In Amsterdam, however, a brothel called Hot Croissant now offers “halal prostitutes” for Muslim clients.
An oxymoron, you say? Bear with me.
Hot Croissant’s halal-friendly ladies of the night don’t drink, don’t do drugs, and they pray five times a day. But that can’t be all, right?
Right. The entire idea of halal prostitutes revolves around Nikah al-Mut’ah, roughly translated as “pleasure marriage.” The client signs a temporary marriage contract with the prostitute, which can last for as little as a couple of nights or a few hours. After the contract expires, the couple is no longer married to one another, and the “husband” must pay-out to the “wife” with a “dowry.”
Nikah al-Mut’ah comes from Shi’a Islam. Sunnis in general forbid it and consider the practice blasphemous.
Controversy aside, Sunni men, particularly from Saudi Arabia, have been known to purchase pleasure wives. Amsterdam, in fact, didn’t invent the business. Sunni-dominated Indonesia has a tourist industry centered on Mut’ah, and Shi’a-led Iran has its own in-house version of the sigeh.
The existence of Nikah al-Mut’ah begs two questions, one for Westerners and one for Middle Easterners.
For Westerners, what’s to stop, say, Christians (or any other faith or lack thereof) from instating a similar practice? After all, in the United States and throughout much of Western Europe, the divorce rate is roughly 50 percent. That means half of all marriages fail before one of the spouses dies. There are no laws in the U.S. or Europe governing how long a marriage must last, as was (in)famously demonstrated by Khloe Kardashian, whose celebrity marriage lasted a mere 72 hours. Considering the recent trend of unsanctimonious marriage in the West, “prostitution” could easily, and legally, be replaced with a temporary marriage.
For Middle Easterners, why the extra steps? Prostitution is prostitution, let’s be frank, here. The idea is a payment in exchange for sex. What’s it matter if the client is temporarily married during the raucous romp? If this is some kind of “legit in the eyes of God” thing, I doubt God Almighty can be tricked into thinking Nikah al-Mut’ah is anything other than whoring.
Actually, here’s another question for Middle Easterners.

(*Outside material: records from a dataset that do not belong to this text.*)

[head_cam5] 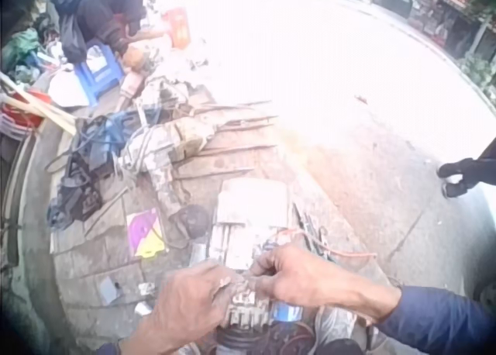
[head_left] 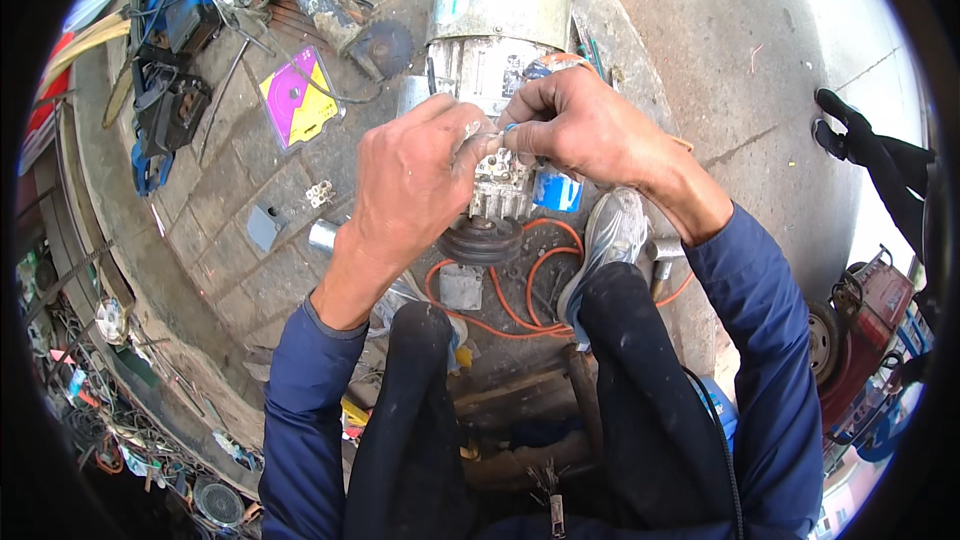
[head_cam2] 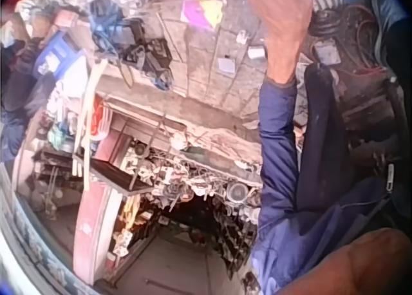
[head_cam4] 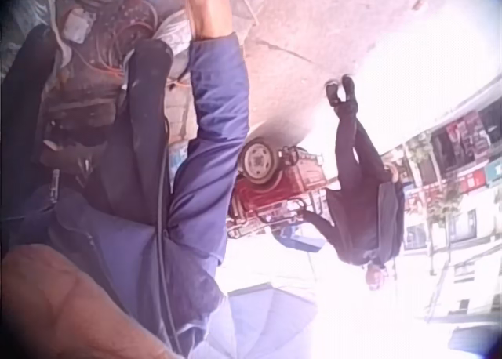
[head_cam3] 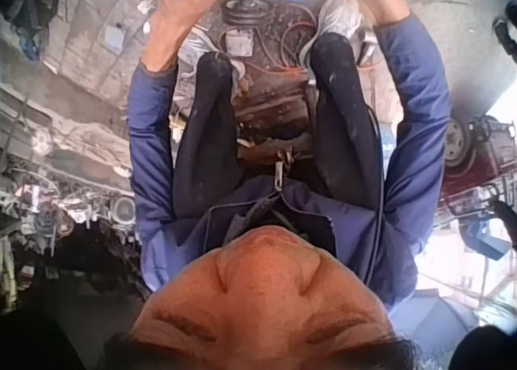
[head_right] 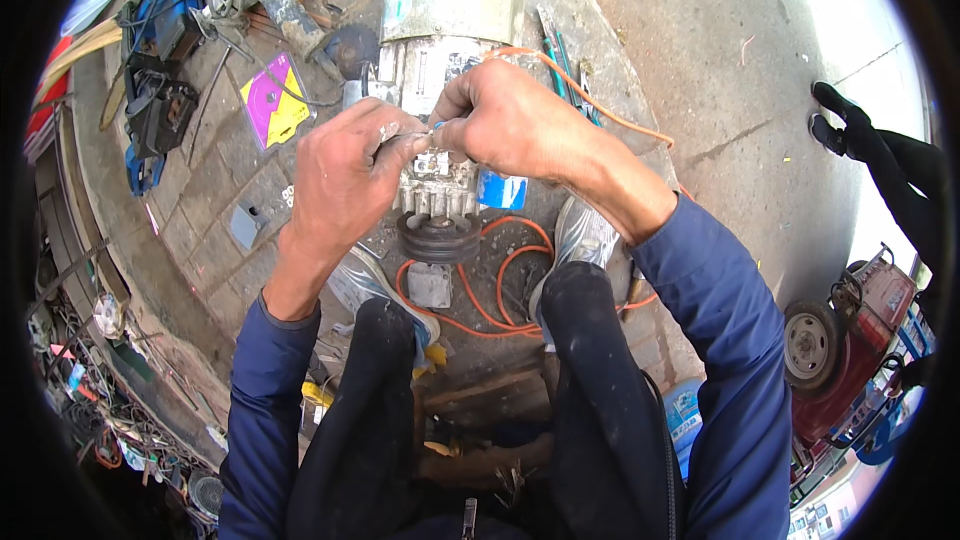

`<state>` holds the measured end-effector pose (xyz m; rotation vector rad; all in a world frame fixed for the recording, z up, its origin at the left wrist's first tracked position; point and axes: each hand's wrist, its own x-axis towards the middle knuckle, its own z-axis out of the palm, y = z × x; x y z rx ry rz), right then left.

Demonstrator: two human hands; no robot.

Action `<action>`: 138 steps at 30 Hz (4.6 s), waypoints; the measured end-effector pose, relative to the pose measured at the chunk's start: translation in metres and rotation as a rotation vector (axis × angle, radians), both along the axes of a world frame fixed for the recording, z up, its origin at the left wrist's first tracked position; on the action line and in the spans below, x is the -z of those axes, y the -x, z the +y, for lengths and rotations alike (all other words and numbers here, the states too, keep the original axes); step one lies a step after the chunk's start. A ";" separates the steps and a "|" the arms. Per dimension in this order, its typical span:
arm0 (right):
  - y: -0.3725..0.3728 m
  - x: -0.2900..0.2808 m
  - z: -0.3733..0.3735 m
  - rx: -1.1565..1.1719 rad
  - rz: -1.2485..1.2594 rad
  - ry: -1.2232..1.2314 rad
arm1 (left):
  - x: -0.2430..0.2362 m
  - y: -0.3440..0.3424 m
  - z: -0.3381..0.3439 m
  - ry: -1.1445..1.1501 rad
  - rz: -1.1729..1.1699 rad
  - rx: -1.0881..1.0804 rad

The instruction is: The person sits on the ground and uses a screwdriver to adjust and connect wires on a small electric motor. They repeatedly tighten screws and reposition wires on the motor's terminal block.

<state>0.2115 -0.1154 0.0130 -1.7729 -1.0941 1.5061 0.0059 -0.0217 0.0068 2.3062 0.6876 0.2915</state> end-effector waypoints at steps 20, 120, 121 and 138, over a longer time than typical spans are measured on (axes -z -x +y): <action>0.006 0.008 0.018 -0.310 -0.591 0.018 | 0.018 -0.027 0.027 -0.154 0.083 0.294; -0.089 0.054 -0.051 0.924 -0.164 -0.593 | 0.043 -0.014 0.032 -0.360 -0.107 0.319; -0.077 0.048 -0.049 0.918 -0.193 -0.574 | 0.041 -0.013 0.031 -0.354 -0.091 0.313; -0.085 -0.090 -0.092 0.645 -0.861 -0.393 | 0.036 -0.014 0.035 -0.283 -0.067 0.324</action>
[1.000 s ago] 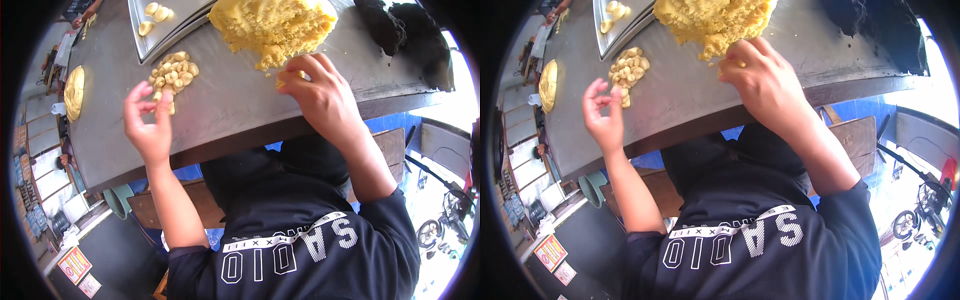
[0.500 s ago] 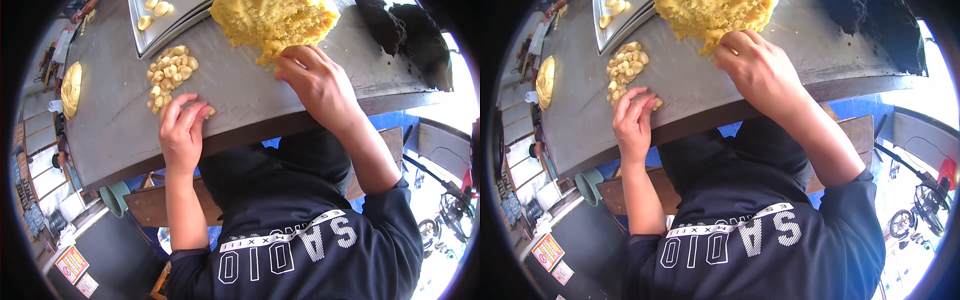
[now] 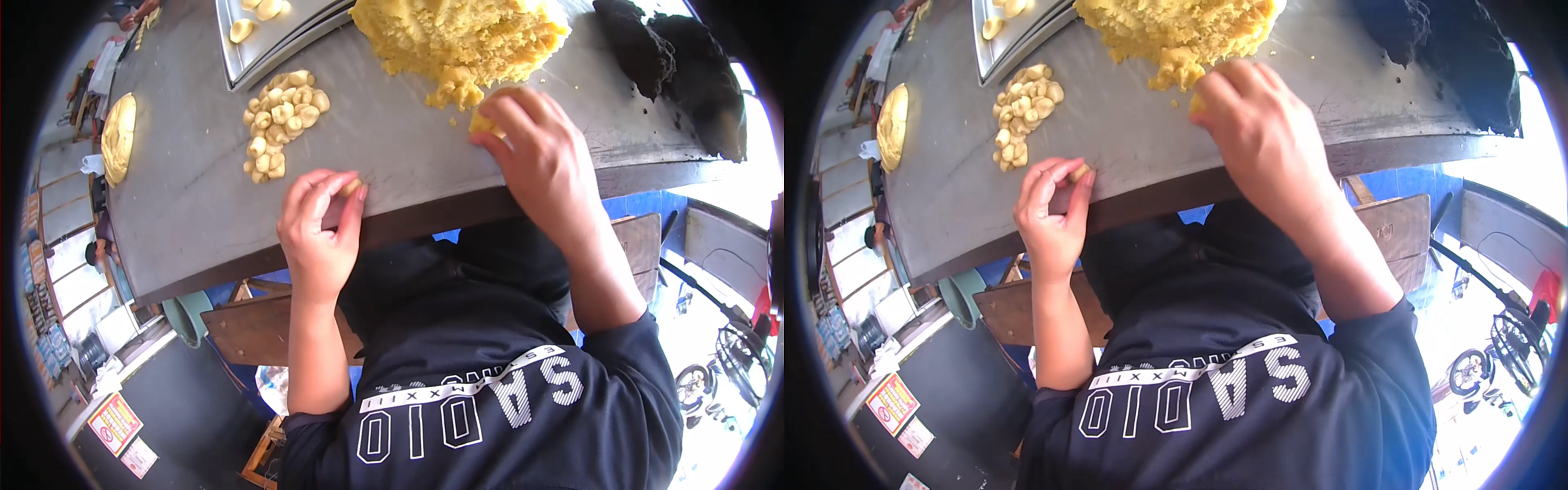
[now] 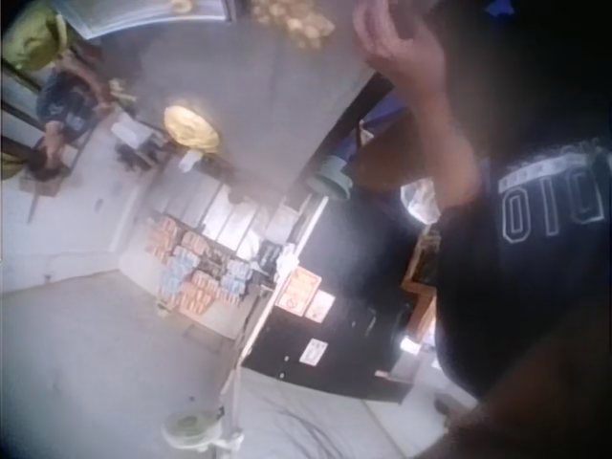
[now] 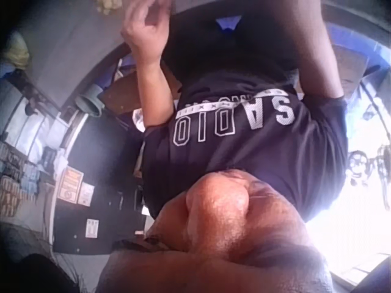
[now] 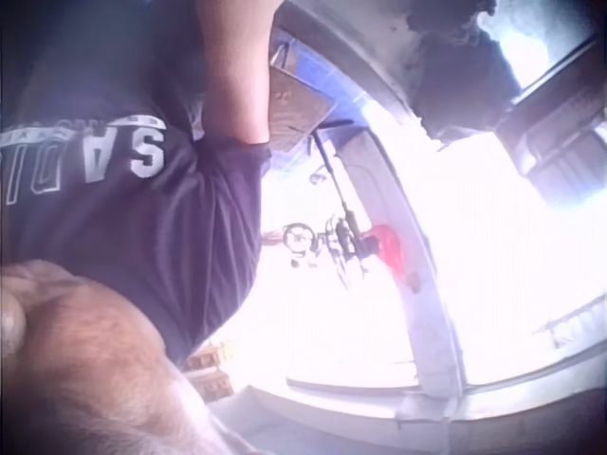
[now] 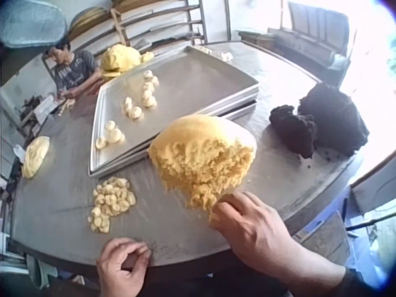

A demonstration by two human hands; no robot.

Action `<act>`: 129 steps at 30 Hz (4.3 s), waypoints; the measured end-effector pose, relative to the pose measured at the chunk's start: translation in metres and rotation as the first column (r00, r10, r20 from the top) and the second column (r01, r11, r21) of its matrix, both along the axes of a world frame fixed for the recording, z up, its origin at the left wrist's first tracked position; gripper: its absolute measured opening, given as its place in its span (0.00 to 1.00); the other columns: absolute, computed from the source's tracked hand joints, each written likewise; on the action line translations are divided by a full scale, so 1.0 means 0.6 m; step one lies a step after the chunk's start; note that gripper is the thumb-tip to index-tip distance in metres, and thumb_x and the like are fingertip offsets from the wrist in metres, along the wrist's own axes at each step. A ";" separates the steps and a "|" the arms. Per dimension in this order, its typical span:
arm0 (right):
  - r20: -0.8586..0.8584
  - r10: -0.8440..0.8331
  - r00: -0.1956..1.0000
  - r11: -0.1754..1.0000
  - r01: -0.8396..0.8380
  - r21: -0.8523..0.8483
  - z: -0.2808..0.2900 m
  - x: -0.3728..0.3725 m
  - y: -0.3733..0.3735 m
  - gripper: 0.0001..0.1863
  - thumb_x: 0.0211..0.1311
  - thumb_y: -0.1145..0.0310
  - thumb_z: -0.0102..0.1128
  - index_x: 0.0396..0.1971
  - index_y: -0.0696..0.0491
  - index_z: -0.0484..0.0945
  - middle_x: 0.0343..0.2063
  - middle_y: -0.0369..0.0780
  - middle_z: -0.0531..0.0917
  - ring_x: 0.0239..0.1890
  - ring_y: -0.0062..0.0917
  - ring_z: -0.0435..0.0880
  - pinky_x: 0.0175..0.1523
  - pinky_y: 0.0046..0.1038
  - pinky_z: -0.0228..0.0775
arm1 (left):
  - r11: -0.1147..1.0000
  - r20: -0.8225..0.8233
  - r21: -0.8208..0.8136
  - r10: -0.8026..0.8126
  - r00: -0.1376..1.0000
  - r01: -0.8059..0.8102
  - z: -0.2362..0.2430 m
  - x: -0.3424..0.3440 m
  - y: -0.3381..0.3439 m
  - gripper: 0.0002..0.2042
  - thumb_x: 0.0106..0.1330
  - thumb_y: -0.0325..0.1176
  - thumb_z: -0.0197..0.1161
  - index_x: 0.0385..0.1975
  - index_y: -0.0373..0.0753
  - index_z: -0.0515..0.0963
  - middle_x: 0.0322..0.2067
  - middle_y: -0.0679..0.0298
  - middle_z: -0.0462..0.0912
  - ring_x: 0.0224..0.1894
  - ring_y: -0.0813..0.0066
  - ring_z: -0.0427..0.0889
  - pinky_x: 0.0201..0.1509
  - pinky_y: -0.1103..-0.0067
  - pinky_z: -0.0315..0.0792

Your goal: The person pinches off small pieces of yellow dough from a large mound, rolls them into balls, and places them onto a metal baking tray.

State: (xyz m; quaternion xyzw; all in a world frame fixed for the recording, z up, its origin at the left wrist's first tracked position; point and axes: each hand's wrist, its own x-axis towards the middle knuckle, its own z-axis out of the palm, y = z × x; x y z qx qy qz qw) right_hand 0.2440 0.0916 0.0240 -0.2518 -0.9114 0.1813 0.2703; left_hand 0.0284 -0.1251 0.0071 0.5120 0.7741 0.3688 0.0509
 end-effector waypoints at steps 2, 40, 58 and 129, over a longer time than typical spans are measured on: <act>-0.023 0.062 0.998 0.998 -0.061 0.015 0.006 -0.005 0.001 0.15 0.63 0.72 0.82 0.47 0.55 0.87 0.47 0.42 0.89 0.52 0.44 0.91 0.58 0.43 0.85 | 0.999 0.089 0.039 0.004 0.996 -0.008 0.007 0.009 -0.002 0.14 0.71 0.20 0.80 0.54 0.36 0.90 0.52 0.56 0.94 0.49 0.65 0.92 0.55 0.73 0.84; 0.104 0.161 0.981 0.987 -0.159 -0.029 0.023 -0.019 0.017 0.07 0.73 0.66 0.73 0.42 0.53 0.87 0.45 0.40 0.86 0.54 0.40 0.88 0.57 0.39 0.85 | 0.961 0.289 0.234 0.073 0.955 -0.144 0.013 -0.062 0.166 0.10 0.82 0.39 0.73 0.41 0.40 0.93 0.24 0.66 0.81 0.26 0.65 0.78 0.45 0.69 0.73; -0.018 0.239 0.971 0.971 -0.239 0.016 0.024 -0.039 -0.027 0.17 0.65 0.77 0.70 0.53 0.55 0.90 0.51 0.43 0.89 0.56 0.42 0.88 0.58 0.41 0.85 | 0.939 0.667 0.232 0.037 0.744 -0.254 0.012 0.037 0.033 0.17 0.90 0.30 0.64 0.70 0.29 0.76 0.53 0.53 0.93 0.55 0.73 0.91 0.63 0.72 0.85; 0.167 0.134 0.977 0.954 -0.173 0.245 -0.002 -0.053 -0.034 0.07 0.57 0.67 0.70 0.34 0.51 0.87 0.35 0.38 0.83 0.42 0.34 0.87 0.47 0.36 0.85 | 0.962 0.825 0.209 -0.269 0.498 0.174 0.020 0.008 0.063 0.20 0.70 0.30 0.86 0.53 0.38 0.80 0.37 0.70 0.81 0.35 0.83 0.79 0.41 0.81 0.77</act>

What happens if, say, the client/husband happens to die during sex? Does the “wife” inherit all the things guaranteed to her by the Quran after her “husband” passes away? Of course not, because a Mut’ah isn’t considered one of the four wives every Muslim man is entitled to. If that’s the case, is she ever really a wife – and is it ever really a marriage?
For Americans and Arabs, the answer to all of these questions is simple: legalize prostitution and regulate it. Tax it. Study it. As long as sex is pleasurable, men (and women) will pay for it. As a world, we’re starting to wake up. The War on Drugs is ending, the War on Terror is tapering down, and LGBT rights are sweeping the globe.
The next step for social progress is to get over our sexual hang-ups altogether. If religious people need a religious outlet for prostitution, then fine. But let’s start getting honest about what we want and who we are as a species. If prostitution is legalized, institutionalized, and normalized – no matter its spiritual flavor – everyone wins.